TASK PROMPT:
Your response should consist of the lines below, printed exactly.

THE DATA:
*** Block opens ***

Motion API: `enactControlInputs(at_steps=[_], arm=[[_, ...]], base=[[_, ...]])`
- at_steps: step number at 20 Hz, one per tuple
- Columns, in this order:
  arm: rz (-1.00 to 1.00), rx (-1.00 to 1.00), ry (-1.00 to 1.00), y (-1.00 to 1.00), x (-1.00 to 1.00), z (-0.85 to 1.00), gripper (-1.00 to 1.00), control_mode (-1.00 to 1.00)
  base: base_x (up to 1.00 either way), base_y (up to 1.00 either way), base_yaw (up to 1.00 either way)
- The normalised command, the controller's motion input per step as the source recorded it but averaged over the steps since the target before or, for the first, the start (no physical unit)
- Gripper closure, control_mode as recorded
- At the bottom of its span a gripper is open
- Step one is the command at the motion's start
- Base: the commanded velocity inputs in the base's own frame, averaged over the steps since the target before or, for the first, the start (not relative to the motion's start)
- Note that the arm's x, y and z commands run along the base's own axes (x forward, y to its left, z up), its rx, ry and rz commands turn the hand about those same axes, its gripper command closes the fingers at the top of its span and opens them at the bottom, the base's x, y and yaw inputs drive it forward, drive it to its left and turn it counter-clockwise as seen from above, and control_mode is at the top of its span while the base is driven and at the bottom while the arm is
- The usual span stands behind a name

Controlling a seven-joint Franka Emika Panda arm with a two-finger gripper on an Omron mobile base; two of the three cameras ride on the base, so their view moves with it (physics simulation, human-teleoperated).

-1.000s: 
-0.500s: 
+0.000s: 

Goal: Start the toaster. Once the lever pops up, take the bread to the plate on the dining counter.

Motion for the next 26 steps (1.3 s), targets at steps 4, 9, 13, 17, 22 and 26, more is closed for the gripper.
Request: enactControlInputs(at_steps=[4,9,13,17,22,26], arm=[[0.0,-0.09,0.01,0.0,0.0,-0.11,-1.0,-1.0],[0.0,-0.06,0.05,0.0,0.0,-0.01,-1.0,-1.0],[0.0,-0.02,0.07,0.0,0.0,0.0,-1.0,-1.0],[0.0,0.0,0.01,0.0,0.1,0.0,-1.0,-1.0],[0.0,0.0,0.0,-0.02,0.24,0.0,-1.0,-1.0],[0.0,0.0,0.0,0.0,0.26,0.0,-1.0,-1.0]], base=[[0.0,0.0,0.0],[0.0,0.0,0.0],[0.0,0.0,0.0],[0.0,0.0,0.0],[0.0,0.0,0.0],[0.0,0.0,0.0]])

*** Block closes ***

OUTPUT OF THE EXERCISE:
Motion API: `enactControlInputs(at_steps=[_], arm=[[_, ...]], base=[[_, ...]])`
- at_steps: step number at 20 Hz, one per tuple
- Columns, in this order:
  arm: rz (-1.00 to 1.00), rx (-1.00 to 1.00), ry (-1.00 to 1.00), y (-1.00 to 1.00), x (-1.00 to 1.00), z (-0.85 to 1.00), gripper (-1.00 to 1.00), control_mode (-1.00 to 1.00)
  base: base_x (up to 1.00 either way), base_y (up to 1.00 either way), base_yaw (up to 1.00 either way)
- The normalised command, the controller's motion input per step as the source recorded it but averaged over the steps since the target before or, for the first, the start (no physical unit)
- Gripper closure, control_mode as recorded
- At the bottom of its span a gripper is open
- Step one is the command at the motion's start
- Base: the commanded velocity inputs in the base's own frame, averaged over the steps since the target before or, for the first, the start (not relative to the motion's start)
- Note that the arm's x, y and z commands run along the base's own axes (x forward, y to its left, z up), its rx, ry and rz commands turn the hand about those same axes, its gripper command closes the fingers at the top of its span and opens them at the bottom, the base's x, y and yaw inputs drive it forward, drive it to its left and turn it counter-clockwise as seen from above, and control_mode is at the top of its span while the base is driven and at the bottom while the arm is
- The usual span stands behind a name

Controlling a seven-joint Franka Emika Panda arm with a two-finger gripper on an Omron mobile base; two of the three cameras ride on the base, so their view moves with it (physics simulation, human-teleoperated).

-1.000s: 
-0.500s: 
+0.000s: 

Goal: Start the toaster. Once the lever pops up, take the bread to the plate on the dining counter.

Motion for the next 26 steps (1.3 s), targets at steps 4, 9, 13, 17, 22 and 26, more is closed for the gripper.
Request: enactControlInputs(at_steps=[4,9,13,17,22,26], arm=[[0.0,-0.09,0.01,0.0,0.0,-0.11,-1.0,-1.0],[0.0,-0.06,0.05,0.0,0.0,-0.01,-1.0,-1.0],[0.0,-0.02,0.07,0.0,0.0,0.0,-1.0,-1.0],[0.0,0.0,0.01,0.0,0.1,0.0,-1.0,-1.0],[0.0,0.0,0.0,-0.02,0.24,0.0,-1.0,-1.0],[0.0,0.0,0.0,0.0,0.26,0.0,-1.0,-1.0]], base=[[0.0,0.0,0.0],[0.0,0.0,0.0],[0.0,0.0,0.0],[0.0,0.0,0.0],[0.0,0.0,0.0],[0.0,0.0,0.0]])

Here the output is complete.